10/03/08 07:24:09: Modified by lawouach
I can't see why either to be honest. That being said, I do not use CP behind any webserver and I had constant time out errors with httplib2. Commenting the lines in wsgiserver fixed the behavior.
11/24/08 12:17:50: Modified by davidf@sjsoft.com
- cc set to davidf@sjsoft.com.
We've had exactly this problem on multiple sites running Windows and CherryPy's wsgi server. Reverting r1971 effectively fixed this (it was consistently reproducible before). At the moment we're having to deploy our own patched build of CherryPy to avoid it...
11/26/08 07:51:03: Modified by lawouach
Robert, I've been through the code of the socket module [1] and it seems the timeout state is revealed by the polling sub-system (poll or select). However it isn't clear what can trigger such error in the underneath stack.
A few notes however:
- I don't recall any declared or suggested bugs of a time out nature prior to rev 1971.
- Line 135 of the wsgiserver indicates we wanted to silent the "timed out" error since (that line has been there for a long time).
Now to be fair I can understand the point of #810 but it appears the fix might not be the proper one and we need to revert it.
11/27/08 23:34:03: Modified by fumanchu
Agreed. AFAICT Apache doesn't ever emit 408 either; it appears to just drop the conn. Feel free to revert [1971] (but try to replace the test with the new behavior).
02/03/09 06:43:14: Modified by guest
I'm not sure whether it is the same problem, but on CP3.1 and IE6 on the client side, I *systematically* get a 408/409 error code (while there is absolutely no load on the server) *if* I try to submit a form without a value for all the input fields. There is no log on the server about the error. No problem for non "form" pages, no problem on firefox, nor with CP3.0.x. FWIW, here is the exact message I get:
Due to current high demand, the page you are looking for cannot be delivered right now.
HTTP Error 408 / 409 - Not acceptable / Resource conflict
02/03/09 06:44:06: Modified by guest
- cc changed from davidf@sjsoft.com to davidf@sjsoft.com, ged@openhex.org.
05/12/09 15:52:15: Modified by fumanchu
- status changed from new to assigned.
Fixed in the python3 branch in [2272]. Needs backport to trunk.
A "normal" persistent connection should be something like this:
Connect -> [request, response] -> [request, response] -> [request, response] -> close
The source of this ticket is that the wsgiserver will potentially raise a 408 at any one of those "->" points (actually any point until the request headers are read).
But imagine the server receives a request, sends a huge response, and calls readline() to wait for the next request. It's possible that the client might wait to close the conn until after it reads and parses that huge response. It's even possible that the server will write out the 408 while the client is reading the previous response, in which case the 408 output might be appended to the client's read. Bad news.

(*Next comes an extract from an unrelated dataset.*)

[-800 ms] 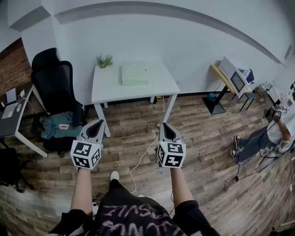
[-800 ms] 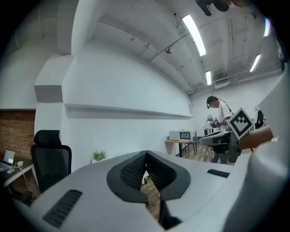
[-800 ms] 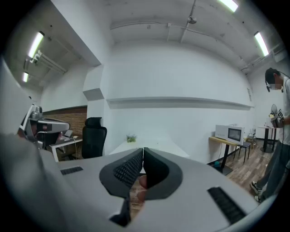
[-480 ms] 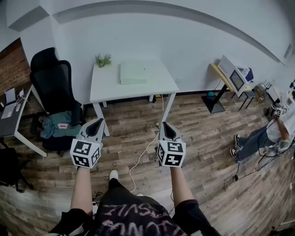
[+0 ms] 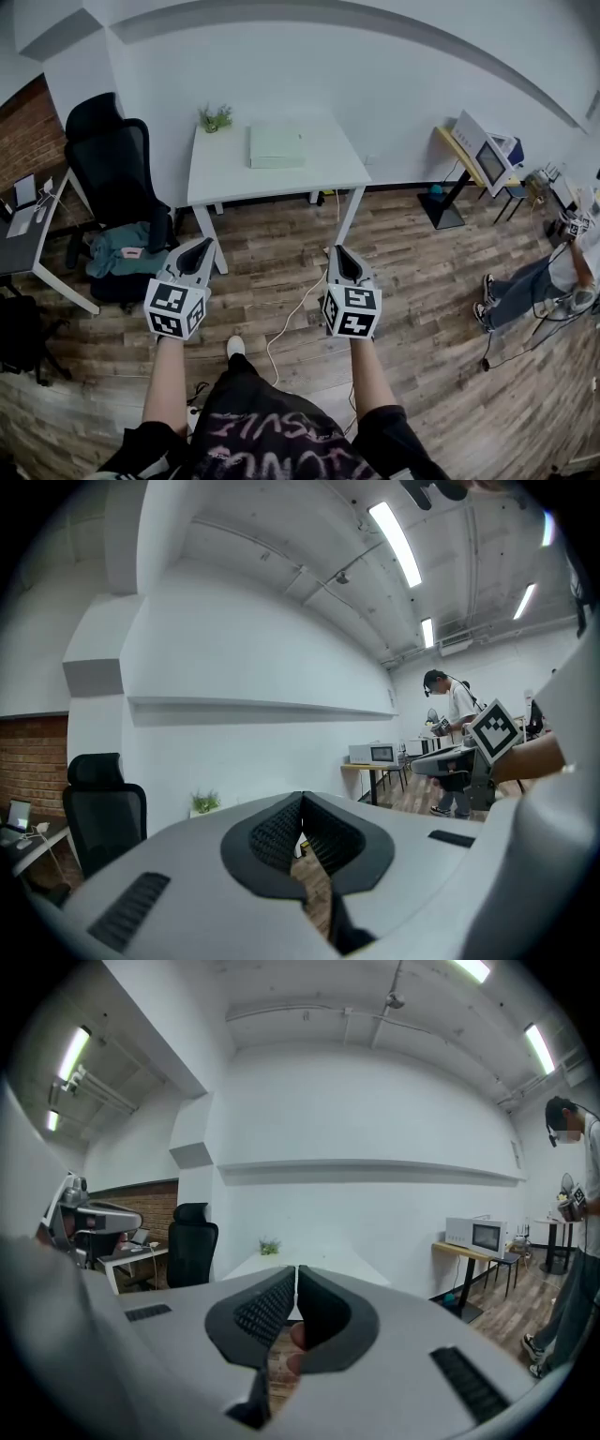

Instead, the server should not raise 408 between requests. Instead, it should only raise 408 if either 1) no request has been started at all, or 2) we're in the middle of a request; that is, some data has been received. And of course, even in (2) it should not respond with 408 if the current response has already been started.
05/27/09 16:02:56: Modified by fumanchu
Some questions asked of the http wg at http://lists.w3.org/Archives/Public/ietf-http-wg/2009AprJun/0409.html


Works for me with Apache 2.2 on a Debian Etch Machine! Is this a Problem in the Keepalive Handling of the Python socket Module?
mfg Betz Stefan